Reconciliation of Operating Income to Adjusted Operating Income

    For the Three Months       For the Nine Months    
    Ended       Ended    
    July 31,       July 31,    
   
     
   
                 %                %
(in thousands)   2008      2007   Change   2008      2007   Change

 
Operating income   $92,085   $ 88,858   4%   $287,397   $127,147   126%
   Closed-end fund structuring   -   12,562   NM   -   75,998        NM
           fees                        
   Payments to terminate closed-                        
           end fund compensation
           agreements   -   -    -   -   52,178        NM
   Stock-based compensation   9,707   10,914     (11%)   30,374   33,390      (9%)

Adjusted operating income   $101,792   $112,334   (9%)   $317,771   $288,713        10%


Revenue in the third quarter of fiscal 2008 decreased $4.1 million, or 1 percent, to $282.8 million from revenue of $286.9 million in the third quarter of fiscal 2007. Investment advisory and administration fees increased 3 percent to $211.3 million, reflecting a 4 percent increase in average assets under management. Distribution and underwriter fees decreased 19 percent due to a decrease in average fund assets that pay these fees. Service fee revenue decreased 1 percent due to a decrease in average fund assets subject to service fees. Other revenue declined in the third quarter of fiscal 2008 due to realized and unrealized losses incurred on securities held in the portfolios of consolidated funds.
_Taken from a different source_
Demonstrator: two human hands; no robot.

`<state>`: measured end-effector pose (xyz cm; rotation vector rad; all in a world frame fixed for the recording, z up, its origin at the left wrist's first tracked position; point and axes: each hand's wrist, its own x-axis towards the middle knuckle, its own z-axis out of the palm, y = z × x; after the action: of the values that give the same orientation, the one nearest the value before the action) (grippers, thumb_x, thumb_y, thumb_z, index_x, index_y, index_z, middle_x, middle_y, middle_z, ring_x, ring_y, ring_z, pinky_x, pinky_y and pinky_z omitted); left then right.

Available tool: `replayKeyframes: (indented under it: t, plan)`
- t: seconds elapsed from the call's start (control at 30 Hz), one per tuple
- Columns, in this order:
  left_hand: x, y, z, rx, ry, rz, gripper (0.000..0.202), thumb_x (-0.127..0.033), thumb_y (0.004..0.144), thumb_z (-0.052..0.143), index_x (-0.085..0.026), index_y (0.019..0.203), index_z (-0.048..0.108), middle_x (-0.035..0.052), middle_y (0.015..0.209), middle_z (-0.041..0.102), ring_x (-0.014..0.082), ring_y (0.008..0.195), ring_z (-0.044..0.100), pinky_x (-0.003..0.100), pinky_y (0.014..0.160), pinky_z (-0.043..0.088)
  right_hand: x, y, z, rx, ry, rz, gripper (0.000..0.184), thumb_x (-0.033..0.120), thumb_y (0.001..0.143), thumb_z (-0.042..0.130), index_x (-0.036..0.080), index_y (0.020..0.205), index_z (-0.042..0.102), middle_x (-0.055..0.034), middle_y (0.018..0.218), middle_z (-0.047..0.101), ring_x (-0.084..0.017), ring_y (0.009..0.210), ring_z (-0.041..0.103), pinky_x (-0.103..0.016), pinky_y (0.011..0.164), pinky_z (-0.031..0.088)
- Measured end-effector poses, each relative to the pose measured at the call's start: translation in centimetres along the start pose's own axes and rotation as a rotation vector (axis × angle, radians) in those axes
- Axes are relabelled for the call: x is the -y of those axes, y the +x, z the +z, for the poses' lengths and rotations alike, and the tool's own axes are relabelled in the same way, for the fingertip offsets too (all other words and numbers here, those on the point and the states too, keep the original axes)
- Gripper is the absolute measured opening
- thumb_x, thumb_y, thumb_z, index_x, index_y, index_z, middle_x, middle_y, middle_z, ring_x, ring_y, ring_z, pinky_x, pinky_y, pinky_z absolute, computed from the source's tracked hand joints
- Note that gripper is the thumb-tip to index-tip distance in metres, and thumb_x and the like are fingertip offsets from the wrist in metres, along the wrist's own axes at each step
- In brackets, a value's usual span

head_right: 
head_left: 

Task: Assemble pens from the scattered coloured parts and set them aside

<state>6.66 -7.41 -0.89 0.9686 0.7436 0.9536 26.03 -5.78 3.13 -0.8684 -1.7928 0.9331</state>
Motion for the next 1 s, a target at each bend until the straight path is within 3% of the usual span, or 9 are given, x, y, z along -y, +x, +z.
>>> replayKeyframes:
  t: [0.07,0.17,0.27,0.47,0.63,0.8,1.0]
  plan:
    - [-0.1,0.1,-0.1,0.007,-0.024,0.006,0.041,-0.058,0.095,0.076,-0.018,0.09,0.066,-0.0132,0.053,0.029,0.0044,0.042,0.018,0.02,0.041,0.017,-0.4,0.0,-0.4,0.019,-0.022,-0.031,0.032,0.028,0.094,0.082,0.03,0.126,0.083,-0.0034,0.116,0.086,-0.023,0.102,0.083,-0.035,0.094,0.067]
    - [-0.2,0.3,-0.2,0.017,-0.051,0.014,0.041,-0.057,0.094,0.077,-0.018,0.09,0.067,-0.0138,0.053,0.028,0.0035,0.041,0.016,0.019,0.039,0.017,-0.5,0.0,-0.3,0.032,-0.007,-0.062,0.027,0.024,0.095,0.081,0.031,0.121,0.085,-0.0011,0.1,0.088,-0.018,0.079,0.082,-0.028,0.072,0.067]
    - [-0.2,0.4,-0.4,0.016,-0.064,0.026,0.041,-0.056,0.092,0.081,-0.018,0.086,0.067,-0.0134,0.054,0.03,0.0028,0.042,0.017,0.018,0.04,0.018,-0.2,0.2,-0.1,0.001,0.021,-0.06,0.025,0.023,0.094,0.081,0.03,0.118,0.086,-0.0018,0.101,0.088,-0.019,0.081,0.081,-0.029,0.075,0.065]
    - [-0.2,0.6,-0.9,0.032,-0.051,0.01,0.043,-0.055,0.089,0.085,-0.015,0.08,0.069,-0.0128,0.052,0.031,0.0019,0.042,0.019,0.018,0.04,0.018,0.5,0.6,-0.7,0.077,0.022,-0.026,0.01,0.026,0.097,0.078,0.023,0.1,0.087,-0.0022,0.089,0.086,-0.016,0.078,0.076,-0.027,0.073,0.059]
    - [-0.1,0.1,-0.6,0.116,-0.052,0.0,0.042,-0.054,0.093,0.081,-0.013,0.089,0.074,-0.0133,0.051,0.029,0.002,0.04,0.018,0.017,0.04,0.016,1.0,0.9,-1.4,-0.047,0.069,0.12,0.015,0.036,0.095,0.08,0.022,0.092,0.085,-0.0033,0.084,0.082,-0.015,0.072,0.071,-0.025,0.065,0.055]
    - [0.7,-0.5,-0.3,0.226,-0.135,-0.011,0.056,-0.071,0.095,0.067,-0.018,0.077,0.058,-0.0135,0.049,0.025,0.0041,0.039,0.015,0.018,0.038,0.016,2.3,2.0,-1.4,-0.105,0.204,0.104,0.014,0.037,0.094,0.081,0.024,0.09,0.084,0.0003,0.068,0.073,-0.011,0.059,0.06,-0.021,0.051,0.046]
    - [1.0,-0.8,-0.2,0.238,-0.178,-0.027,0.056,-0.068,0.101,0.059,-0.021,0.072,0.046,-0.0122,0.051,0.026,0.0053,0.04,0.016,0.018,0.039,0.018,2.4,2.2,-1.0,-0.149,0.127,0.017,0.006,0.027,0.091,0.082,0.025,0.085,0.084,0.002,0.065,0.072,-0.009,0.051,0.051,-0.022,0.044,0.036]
Operating expenses in the third quarter of fiscal 2008 decreased 4 percent to $190.7 million compared to operating expenses of $198.1 million in the third quarter of fiscal 2007 due to onetime distribution expenses in the third quarter of fiscal 2007 of $14.8 million, or approximately $0.07 per diluted share. These expenses consisted of structuring fee payments of $12.6 million and sales-based compensation of $2.2 million incurred in connection with closed-end fund sales during the period. Excluding one-time distribution expenses, operating expenses increased by 4 percent in the third quarter of fiscal 2008 compared to the third quarter of fiscal 2007.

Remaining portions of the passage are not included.